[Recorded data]
· · · ·

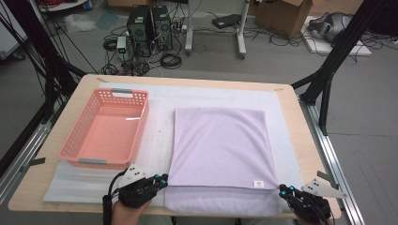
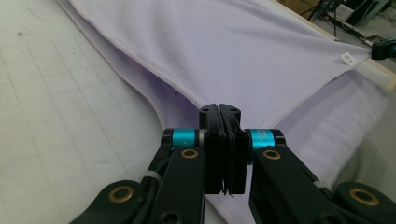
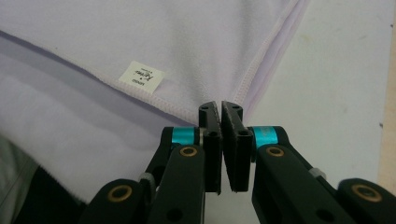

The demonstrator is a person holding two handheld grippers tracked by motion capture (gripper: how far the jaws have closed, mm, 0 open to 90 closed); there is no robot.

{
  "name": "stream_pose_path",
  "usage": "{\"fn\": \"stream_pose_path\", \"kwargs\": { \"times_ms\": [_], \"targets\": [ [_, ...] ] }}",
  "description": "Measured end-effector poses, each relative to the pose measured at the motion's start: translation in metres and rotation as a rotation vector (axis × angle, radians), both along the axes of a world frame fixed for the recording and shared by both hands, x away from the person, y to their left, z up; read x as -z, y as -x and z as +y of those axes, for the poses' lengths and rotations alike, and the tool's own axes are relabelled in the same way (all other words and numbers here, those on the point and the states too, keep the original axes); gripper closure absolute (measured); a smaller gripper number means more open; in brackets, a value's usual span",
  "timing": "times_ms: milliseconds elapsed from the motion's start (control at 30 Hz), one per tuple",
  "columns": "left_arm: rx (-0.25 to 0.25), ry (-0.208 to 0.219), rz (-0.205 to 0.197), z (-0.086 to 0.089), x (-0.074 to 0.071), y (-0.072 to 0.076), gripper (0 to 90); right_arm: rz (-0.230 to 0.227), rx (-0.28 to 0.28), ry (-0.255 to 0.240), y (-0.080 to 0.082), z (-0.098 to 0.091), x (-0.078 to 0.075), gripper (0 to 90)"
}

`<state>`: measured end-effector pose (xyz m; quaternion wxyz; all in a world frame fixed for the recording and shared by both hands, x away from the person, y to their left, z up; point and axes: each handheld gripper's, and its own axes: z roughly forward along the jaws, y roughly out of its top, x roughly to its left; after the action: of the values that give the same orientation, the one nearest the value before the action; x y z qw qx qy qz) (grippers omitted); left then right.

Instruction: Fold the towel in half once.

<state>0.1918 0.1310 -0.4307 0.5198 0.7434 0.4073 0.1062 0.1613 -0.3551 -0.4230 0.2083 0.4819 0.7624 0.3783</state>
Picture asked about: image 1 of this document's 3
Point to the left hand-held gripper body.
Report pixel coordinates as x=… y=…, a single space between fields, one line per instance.
x=134 y=193

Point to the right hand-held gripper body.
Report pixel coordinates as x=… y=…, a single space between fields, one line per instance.
x=309 y=206

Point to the pink plastic basket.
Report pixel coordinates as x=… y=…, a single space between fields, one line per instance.
x=106 y=137

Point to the lilac printed towel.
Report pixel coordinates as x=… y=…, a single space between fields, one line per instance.
x=219 y=146

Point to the person's right hand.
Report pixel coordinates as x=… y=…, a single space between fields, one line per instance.
x=313 y=222

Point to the person's left hand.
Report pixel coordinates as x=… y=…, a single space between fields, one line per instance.
x=128 y=215

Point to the small white power device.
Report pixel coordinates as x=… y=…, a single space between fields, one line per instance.
x=121 y=43

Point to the white foam board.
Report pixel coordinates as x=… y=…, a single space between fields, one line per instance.
x=322 y=47

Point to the white metal stand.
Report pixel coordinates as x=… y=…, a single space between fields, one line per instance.
x=188 y=31

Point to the slim black computer tower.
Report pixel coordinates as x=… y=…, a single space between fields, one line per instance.
x=162 y=28

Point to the large black computer tower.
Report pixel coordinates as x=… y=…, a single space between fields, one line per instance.
x=139 y=28

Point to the grey rounded device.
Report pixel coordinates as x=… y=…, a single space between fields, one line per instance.
x=331 y=26

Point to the black flat device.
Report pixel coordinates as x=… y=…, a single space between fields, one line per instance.
x=226 y=21

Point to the brown cardboard box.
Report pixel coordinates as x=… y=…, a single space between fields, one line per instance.
x=281 y=17

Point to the clear plastic bag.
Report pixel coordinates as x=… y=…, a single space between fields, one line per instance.
x=79 y=22

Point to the grey metal bracket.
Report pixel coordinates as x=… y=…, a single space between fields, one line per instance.
x=325 y=176
x=34 y=162

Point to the aluminium rail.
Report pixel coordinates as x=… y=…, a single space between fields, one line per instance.
x=334 y=156
x=22 y=159

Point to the black metal frame post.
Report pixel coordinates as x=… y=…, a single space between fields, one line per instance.
x=344 y=40
x=37 y=47

· · · ·

Only one stretch of the entries above is wanted: the lines from the one containing "Point to the aluminium rail." through the one containing "Point to the black metal frame post.". Please reproduce it exactly.

## ANSWER BELOW
Point to the aluminium rail.
Report pixel coordinates as x=… y=…, a single space between fields, one line per instance.
x=334 y=156
x=22 y=159

Point to the black metal frame post.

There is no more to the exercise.